→ **Data records**

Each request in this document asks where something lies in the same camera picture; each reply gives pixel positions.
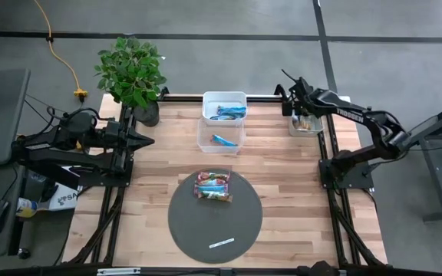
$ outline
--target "desk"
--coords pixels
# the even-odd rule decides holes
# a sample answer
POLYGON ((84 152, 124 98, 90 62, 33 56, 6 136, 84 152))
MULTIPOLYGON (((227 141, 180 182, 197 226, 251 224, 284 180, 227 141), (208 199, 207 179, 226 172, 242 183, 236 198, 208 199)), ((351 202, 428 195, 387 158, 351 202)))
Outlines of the desk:
MULTIPOLYGON (((249 103, 246 141, 240 152, 209 155, 196 143, 201 110, 201 103, 160 103, 161 121, 156 127, 138 124, 138 133, 156 142, 134 156, 114 266, 295 268, 321 260, 336 265, 327 195, 318 179, 317 138, 291 137, 280 104, 249 103), (175 245, 167 224, 168 205, 179 182, 197 170, 213 167, 244 176, 259 194, 263 208, 256 243, 225 264, 204 264, 187 257, 175 245)), ((119 113, 120 105, 105 95, 101 117, 118 118, 119 113)), ((355 124, 340 117, 334 120, 340 148, 359 148, 355 124)), ((80 196, 63 261, 73 258, 96 229, 103 194, 104 188, 94 187, 80 196)), ((360 190, 349 190, 349 199, 356 231, 377 258, 386 262, 372 201, 360 190)), ((347 236, 343 238, 348 247, 347 236)))

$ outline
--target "gray circular plate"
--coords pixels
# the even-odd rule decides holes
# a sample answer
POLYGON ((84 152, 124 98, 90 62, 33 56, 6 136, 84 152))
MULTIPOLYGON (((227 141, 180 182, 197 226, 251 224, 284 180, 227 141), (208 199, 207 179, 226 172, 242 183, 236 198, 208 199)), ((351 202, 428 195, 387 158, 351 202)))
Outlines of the gray circular plate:
MULTIPOLYGON (((210 173, 228 173, 207 169, 210 173)), ((230 172, 231 202, 198 199, 193 194, 197 172, 176 188, 168 209, 168 226, 176 245, 194 260, 219 264, 231 261, 253 245, 262 227, 259 196, 241 175, 230 172), (209 248, 218 242, 234 241, 209 248)))

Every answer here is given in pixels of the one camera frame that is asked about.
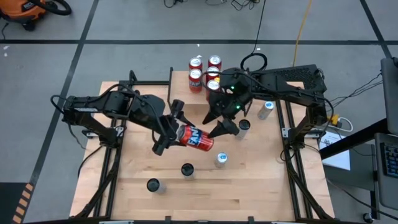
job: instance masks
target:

→ **Your goal**
In repeating the lines above, keep the wording exact and leave every picture out.

→ **Reply**
Each request in this document asks where something lies in the same camera picture; each reply gives pixel positions.
$ outline
--target "desk"
--coords pixels
# the even-odd rule decides holes
# a sample answer
POLYGON ((84 152, 124 98, 90 62, 33 56, 6 136, 84 152))
MULTIPOLYGON (((227 141, 180 182, 197 226, 251 224, 284 180, 227 141), (208 199, 207 179, 226 172, 242 183, 236 198, 208 199)), ((351 202, 428 195, 387 158, 351 202)))
Outlines of the desk:
MULTIPOLYGON (((249 103, 246 141, 240 152, 209 155, 196 143, 201 110, 201 103, 160 103, 161 121, 156 127, 138 124, 138 133, 156 142, 134 156, 114 266, 295 268, 321 260, 336 265, 327 195, 318 179, 317 138, 291 137, 280 104, 249 103), (175 245, 167 224, 168 205, 179 182, 197 170, 213 167, 244 176, 259 194, 263 208, 256 243, 225 264, 204 264, 187 257, 175 245)), ((119 113, 120 105, 105 95, 101 117, 118 118, 119 113)), ((355 124, 340 117, 334 120, 340 148, 359 148, 355 124)), ((80 196, 63 261, 73 258, 96 229, 103 194, 104 188, 94 187, 80 196)), ((360 190, 349 190, 349 199, 356 231, 377 258, 386 262, 372 201, 360 190)), ((347 236, 343 238, 348 247, 347 236)))

$ outline
--target "gray circular plate"
--coords pixels
# the even-odd rule decides holes
# a sample answer
POLYGON ((84 152, 124 98, 90 62, 33 56, 6 136, 84 152))
MULTIPOLYGON (((227 141, 180 182, 197 226, 251 224, 284 180, 227 141), (208 199, 207 179, 226 172, 242 183, 236 198, 208 199)), ((351 202, 428 195, 387 158, 351 202)))
Outlines of the gray circular plate:
MULTIPOLYGON (((210 173, 228 173, 207 169, 210 173)), ((230 172, 231 202, 198 199, 193 194, 197 172, 176 188, 168 209, 168 226, 176 245, 194 260, 219 264, 231 261, 253 245, 262 227, 259 196, 241 175, 230 172), (209 248, 218 242, 234 241, 209 248)))

Every answer here is given in pixels of the one camera frame that is asked about.
job: instance masks
target:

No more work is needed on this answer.